◆ BRIEF ◆
Please print the data shown below without any alteration.

(Collected data entries)
-------

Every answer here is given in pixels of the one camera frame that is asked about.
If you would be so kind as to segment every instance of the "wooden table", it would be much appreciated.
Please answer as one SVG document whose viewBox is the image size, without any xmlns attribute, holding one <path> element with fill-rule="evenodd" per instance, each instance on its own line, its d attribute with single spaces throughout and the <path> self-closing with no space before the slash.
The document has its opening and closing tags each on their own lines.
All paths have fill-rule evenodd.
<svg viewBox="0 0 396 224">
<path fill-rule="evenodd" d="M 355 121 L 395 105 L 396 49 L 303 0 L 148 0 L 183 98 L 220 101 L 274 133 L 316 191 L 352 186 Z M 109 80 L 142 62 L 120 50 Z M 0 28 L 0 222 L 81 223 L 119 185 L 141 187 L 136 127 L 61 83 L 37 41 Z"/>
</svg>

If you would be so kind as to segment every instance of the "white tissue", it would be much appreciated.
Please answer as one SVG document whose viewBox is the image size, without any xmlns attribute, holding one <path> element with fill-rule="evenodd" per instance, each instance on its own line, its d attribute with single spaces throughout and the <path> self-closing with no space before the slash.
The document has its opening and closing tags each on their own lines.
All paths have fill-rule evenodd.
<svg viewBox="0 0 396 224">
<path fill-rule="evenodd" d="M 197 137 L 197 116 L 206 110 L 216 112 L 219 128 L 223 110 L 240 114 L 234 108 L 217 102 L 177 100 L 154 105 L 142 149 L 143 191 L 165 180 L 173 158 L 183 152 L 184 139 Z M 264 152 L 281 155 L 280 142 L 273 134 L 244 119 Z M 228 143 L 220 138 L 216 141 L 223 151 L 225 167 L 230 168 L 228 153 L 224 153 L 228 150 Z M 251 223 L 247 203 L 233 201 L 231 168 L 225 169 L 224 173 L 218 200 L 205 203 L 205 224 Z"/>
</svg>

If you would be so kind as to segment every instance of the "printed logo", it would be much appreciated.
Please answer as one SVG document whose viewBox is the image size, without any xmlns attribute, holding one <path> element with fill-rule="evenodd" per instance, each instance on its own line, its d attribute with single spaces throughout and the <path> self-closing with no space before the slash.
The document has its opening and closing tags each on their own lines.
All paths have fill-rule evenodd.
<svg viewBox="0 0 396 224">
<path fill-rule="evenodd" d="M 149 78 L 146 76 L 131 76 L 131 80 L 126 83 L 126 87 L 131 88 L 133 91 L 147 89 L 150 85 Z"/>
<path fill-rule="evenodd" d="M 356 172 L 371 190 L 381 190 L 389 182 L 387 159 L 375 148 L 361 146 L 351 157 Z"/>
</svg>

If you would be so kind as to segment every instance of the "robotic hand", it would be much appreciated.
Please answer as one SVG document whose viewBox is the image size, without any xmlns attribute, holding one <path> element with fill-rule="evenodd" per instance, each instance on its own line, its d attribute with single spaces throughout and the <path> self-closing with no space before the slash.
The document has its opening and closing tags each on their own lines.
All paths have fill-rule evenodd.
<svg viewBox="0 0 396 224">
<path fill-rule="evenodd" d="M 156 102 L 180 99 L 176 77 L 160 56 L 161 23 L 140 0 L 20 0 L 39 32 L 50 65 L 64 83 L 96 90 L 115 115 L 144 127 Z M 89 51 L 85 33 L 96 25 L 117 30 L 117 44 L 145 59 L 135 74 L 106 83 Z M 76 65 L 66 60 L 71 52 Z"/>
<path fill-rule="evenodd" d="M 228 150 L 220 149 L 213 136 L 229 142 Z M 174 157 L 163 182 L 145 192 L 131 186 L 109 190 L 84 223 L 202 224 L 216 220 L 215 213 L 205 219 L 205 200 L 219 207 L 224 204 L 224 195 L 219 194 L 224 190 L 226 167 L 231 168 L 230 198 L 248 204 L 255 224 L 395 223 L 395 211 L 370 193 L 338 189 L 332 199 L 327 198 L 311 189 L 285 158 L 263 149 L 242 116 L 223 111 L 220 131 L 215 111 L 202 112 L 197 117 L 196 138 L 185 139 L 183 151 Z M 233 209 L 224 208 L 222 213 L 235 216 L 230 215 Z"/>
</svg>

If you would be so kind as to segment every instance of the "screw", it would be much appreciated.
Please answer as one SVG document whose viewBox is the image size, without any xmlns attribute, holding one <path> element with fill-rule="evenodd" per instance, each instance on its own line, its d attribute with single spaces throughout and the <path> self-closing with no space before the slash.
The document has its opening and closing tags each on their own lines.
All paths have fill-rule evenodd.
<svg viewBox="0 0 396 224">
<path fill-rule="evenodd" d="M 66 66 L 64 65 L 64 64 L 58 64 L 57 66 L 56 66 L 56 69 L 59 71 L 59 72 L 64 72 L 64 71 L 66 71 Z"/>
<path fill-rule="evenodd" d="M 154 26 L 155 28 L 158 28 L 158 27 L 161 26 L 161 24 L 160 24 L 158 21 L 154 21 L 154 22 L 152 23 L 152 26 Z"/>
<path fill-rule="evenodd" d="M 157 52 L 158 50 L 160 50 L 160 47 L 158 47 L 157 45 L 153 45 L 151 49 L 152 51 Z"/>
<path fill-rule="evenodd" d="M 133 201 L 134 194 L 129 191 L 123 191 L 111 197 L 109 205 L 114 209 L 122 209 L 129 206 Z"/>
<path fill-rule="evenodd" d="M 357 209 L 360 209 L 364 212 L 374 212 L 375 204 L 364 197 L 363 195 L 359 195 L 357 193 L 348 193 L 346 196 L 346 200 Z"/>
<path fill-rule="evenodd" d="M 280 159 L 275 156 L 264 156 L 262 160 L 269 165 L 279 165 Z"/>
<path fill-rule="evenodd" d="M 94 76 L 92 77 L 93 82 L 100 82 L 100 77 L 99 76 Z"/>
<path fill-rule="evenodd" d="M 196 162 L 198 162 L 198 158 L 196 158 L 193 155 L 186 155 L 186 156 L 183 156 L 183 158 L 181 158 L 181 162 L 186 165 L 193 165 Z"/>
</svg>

-------

◆ TASK ANSWER ◆
Every answer here is given in pixels of the one camera frame that is asked about.
If you would be so kind as to segment every instance of the "wooden table", it would be much appreciated.
Please answer as one SVG document whose viewBox is the image size, without any xmlns attribute, holding one <path> element with fill-rule="evenodd" per instance, each instance on its own line, its d attribute with single spaces throughout and the <path> self-closing with no space before the slash.
The document has its opening and closing tags each on their own lines.
All paths have fill-rule evenodd.
<svg viewBox="0 0 396 224">
<path fill-rule="evenodd" d="M 355 121 L 395 105 L 396 49 L 303 0 L 148 0 L 183 98 L 220 101 L 274 133 L 316 191 L 352 186 Z M 109 80 L 142 62 L 120 50 Z M 0 28 L 0 222 L 81 223 L 119 185 L 141 187 L 136 127 L 61 83 L 37 41 Z"/>
</svg>

If you would be so kind as to segment every instance of the "white tissue", it would be much appreciated.
Please answer as one SVG document whose viewBox is the image size, without any xmlns attribute, holding one <path> element with fill-rule="evenodd" per instance, each instance on its own line, its d attribute with single spaces throughout and the <path> self-closing with no space before the slash.
The document has its opening and closing tags each on their own lines.
All paths have fill-rule evenodd.
<svg viewBox="0 0 396 224">
<path fill-rule="evenodd" d="M 197 137 L 197 116 L 206 110 L 216 112 L 219 128 L 223 110 L 240 114 L 234 108 L 217 102 L 177 100 L 154 105 L 142 149 L 143 191 L 165 180 L 173 158 L 183 152 L 184 139 Z M 264 152 L 281 155 L 280 142 L 273 134 L 244 119 Z M 228 143 L 220 138 L 216 141 L 223 151 L 225 167 L 230 168 L 228 153 L 224 153 L 228 150 Z M 251 223 L 247 203 L 233 201 L 231 168 L 225 169 L 224 173 L 218 200 L 205 203 L 205 224 Z"/>
</svg>

If you would be so kind as to segment every instance of the "printed logo", it would be much appreciated.
Please answer as one SVG document whose viewBox is the image size, without any xmlns attribute, holding one <path> element with fill-rule="evenodd" per instance, each instance on its own line, its d attribute with single spaces throughout and the <path> self-closing with no space before the slash.
The document has its opening and closing tags each on their own lines.
All paths have fill-rule evenodd.
<svg viewBox="0 0 396 224">
<path fill-rule="evenodd" d="M 149 78 L 146 76 L 131 76 L 131 80 L 126 83 L 126 87 L 131 88 L 133 91 L 147 89 L 150 85 Z"/>
<path fill-rule="evenodd" d="M 356 172 L 371 190 L 381 190 L 389 182 L 387 159 L 375 148 L 361 146 L 351 157 Z"/>
</svg>

If you would be so kind as to segment every instance of the "robotic hand", it would be much appreciated.
Please answer as one SVG document whose viewBox is the image size, without any xmlns attribute, holding one <path> element with fill-rule="evenodd" per instance, each instance on its own line, its d attribute with single spaces throughout and the <path> self-closing with no space before the slash.
The document has its opening and closing tags each on their own lines.
All paths have fill-rule evenodd.
<svg viewBox="0 0 396 224">
<path fill-rule="evenodd" d="M 156 102 L 180 99 L 176 77 L 160 56 L 161 23 L 140 0 L 20 0 L 39 32 L 50 65 L 64 83 L 96 90 L 115 115 L 144 127 Z M 89 51 L 85 33 L 96 25 L 117 30 L 117 44 L 145 59 L 135 74 L 106 83 Z M 76 65 L 66 60 L 71 52 Z"/>
<path fill-rule="evenodd" d="M 228 150 L 220 149 L 213 136 L 229 142 Z M 174 157 L 163 182 L 145 192 L 131 186 L 109 190 L 84 223 L 202 224 L 216 220 L 215 213 L 205 219 L 205 200 L 219 207 L 224 204 L 224 195 L 219 194 L 224 190 L 226 167 L 231 168 L 230 198 L 248 204 L 255 224 L 395 223 L 395 211 L 370 193 L 338 189 L 332 199 L 327 198 L 311 189 L 285 158 L 263 149 L 242 116 L 223 111 L 220 131 L 215 111 L 202 112 L 197 117 L 196 138 L 185 139 L 183 151 Z M 233 209 L 224 208 L 222 213 L 235 216 L 230 215 Z"/>
</svg>

If you would be so kind as to segment every instance of the "screw", it would be much appreciated.
Please answer as one SVG document whose viewBox is the image size, without any xmlns attribute, holding one <path> element with fill-rule="evenodd" per instance, each instance on its own line, its d attribute with single spaces throughout and the <path> self-closing with no space before the slash.
The document has its opening and closing tags each on their own lines.
All paths have fill-rule evenodd.
<svg viewBox="0 0 396 224">
<path fill-rule="evenodd" d="M 66 66 L 64 65 L 64 64 L 58 64 L 57 66 L 56 66 L 56 69 L 59 71 L 59 72 L 64 72 L 64 71 L 66 71 Z"/>
<path fill-rule="evenodd" d="M 154 26 L 155 28 L 158 28 L 158 27 L 161 26 L 161 24 L 160 24 L 158 21 L 154 21 L 154 22 L 152 23 L 152 26 Z"/>
<path fill-rule="evenodd" d="M 157 52 L 158 50 L 160 50 L 160 47 L 158 47 L 157 45 L 153 45 L 151 49 L 152 51 Z"/>
<path fill-rule="evenodd" d="M 133 201 L 134 194 L 129 191 L 123 191 L 111 197 L 109 205 L 114 209 L 122 209 L 129 206 Z"/>
<path fill-rule="evenodd" d="M 357 209 L 360 209 L 364 212 L 374 212 L 375 204 L 364 197 L 363 195 L 359 195 L 357 193 L 348 193 L 346 196 L 346 200 Z"/>
<path fill-rule="evenodd" d="M 280 159 L 275 156 L 264 156 L 262 160 L 269 165 L 279 165 Z"/>
<path fill-rule="evenodd" d="M 94 76 L 92 77 L 93 82 L 100 82 L 100 77 L 99 76 Z"/>
<path fill-rule="evenodd" d="M 196 162 L 198 162 L 198 158 L 196 158 L 193 155 L 186 155 L 186 156 L 183 156 L 183 158 L 181 158 L 181 162 L 186 165 L 193 165 Z"/>
</svg>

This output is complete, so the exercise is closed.